A propósito de nada
Es posible afirmar que Woody Allen se explica solo. “Sófocles decía que no haber nacido puede ser la mayor de las bendiciones”. Judío ateo en Manhattan, su tierra prometida, observador burlón del drama/comedia de la vida de sus torpes semejantes. “Siempre he detestado la realidad, pero es el único sitio donde se consiguen alitas de pollo”. Humorista nato (“alguna vez me han preguntado si no tengo miedo de despertar una mañana y ya no ser gracioso”), mago precoz e inútil aunque chistoso en su atolondramiento, comediante aventajado de grandes boliches, escritor de sketches y guiones, actor versátil para papeles como psicólogo, intelectual, escritor y don Juan, perezoso director de cine y un verdadero éxito sexual desde que lo dejaron cruzar, por cuenta propia, de una a otra acera y piropear: “Tienes la silueta de un reloj de arena y yo quiero jugar en tu playa”. Fue rechazado pronto del ejército por comerse las uñas de nervios.
Woody Allen es conocido nuestro debido a sus hermosas películas y al escándalo desatado por Mía Farrow, su expareja. No conocemos nada de su inexistente ideología (“Aparte del hecho de que Lincoln había liberado a los esclavos, mis conocimientos de política eran escasos”). Sus psicólogos, al parecer, lo liberaron de esa espantosa afición y de traumas profundos de verdad: “Visitándolos he obtenido alguna clase de alivio: puedo ir a un baño turco sin tener que alquilar toda la sala para mí solo”. Ellos mismos le posibilitaron una mejor comprensión del sin-sentido de la existencia: “De hecho, el propio universo desaparecerá y no habrá ningún lugar donde puedas colgar el sombrero”. La vida es producto de un fatal accidente físico y bien haríamos en asumirla con mayor sencillez. Ya de escolar reclamaba: “Dios guarda silencio. Ojalá pudiéramos hacer callar a los maestros”. Pero no, y menos a la directora de la escuela 99 de Brooklyn que se acostumbró a torcerle la oreja por sus quejas interminables y festejadas por la clase. Su madre reforzaba la paliza aleccionadora a bofetones pesados sin condolerse de su propia mano. “Sencillamente, ella no tomaba prisioneros”.
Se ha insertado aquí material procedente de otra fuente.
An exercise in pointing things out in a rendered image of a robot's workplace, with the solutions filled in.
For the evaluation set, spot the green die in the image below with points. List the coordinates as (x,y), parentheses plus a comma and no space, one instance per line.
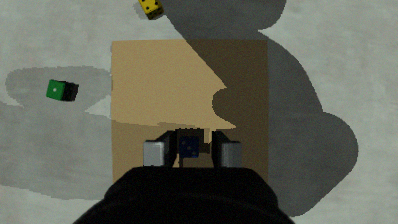
(59,90)

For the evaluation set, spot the yellow die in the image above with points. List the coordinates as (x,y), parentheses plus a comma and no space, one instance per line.
(152,8)

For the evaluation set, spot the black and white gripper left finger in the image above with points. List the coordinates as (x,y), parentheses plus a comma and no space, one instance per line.
(161,152)

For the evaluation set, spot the tan square mat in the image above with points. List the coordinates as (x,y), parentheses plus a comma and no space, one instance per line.
(194,87)

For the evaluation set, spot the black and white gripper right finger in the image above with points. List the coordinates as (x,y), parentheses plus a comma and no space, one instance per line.
(225,153)
Los amigos de su prima Rita solían llevarlo al cine para desencajarse de risa con sus comentarios. En plena parahipnosis de la platea en silencio, la voz del pequeño Allen algo decía que provocaba la risotada de estruendo una y otra vez. No sólo eso: la gente de alrededor lo alentaba con palmadas para que continuara con lo suyo. Por ese tiempo pensó en cambiar de Allan Stewart Konigsberb a simplemente Woody Allen. Gran nombre para ser lo que es. Nunca se propuso modificar su look de judío “a primera vista” para fortuna nuestra.
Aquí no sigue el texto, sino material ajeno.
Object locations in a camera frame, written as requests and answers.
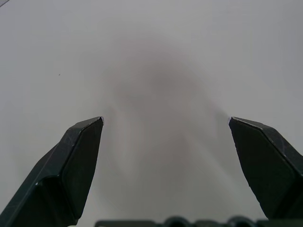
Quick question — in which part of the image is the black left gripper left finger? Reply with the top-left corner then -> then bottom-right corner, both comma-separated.
0,116 -> 105,227

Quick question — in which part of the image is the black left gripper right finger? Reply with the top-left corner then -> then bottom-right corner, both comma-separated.
227,116 -> 303,227
La historia de amor con Soon-Yi sorprendió a todos, empezando, por supuesto, por Mía Farrow y acabando, así no se crea, en Woody Allen. Fue un amor no buscado que dura más de veinticinco años. La relación de Mía y Woody (nunca se casaron, tampoco vivieron juntos) duró trece años y fue curiosa y extraña siempre. Cuando se conocieron, Farrow era madre de tres hijos biológicos y de cuatro adoptados, una de ellas Soon-Yi. De pronto, Mía denunció la violación de Dylan por parte de Woody, pero el FBI, y la misma policía judicial, informaron que no sucedió aquello. Woody, aliviado, declaró que hubiera sido mucho más grave tener un tumor en la cabeza. A las tres semanas, el juez de la investigación, siempre hostil con él, se murió precisamente debido a un tumor en la cabeza. Mientras eso sucedía, Woody filmaba “Maridos y mujeres”, preciosa película. En ese momento apareció Soon-Yi que terminaba la universidad con veintitrés años y dio comienzo al romance. Las fotos de ambos fueron descubiertas por Mía Farrow y todo se agravó una vez más hasta hoy. Pese a que no hubo juicio por Dylan, media humanidad sentenció a Woody Allen. Para colmo, Mía declaró que el padre de su último hijo no es Woody Allen, sino Frank Sinatra.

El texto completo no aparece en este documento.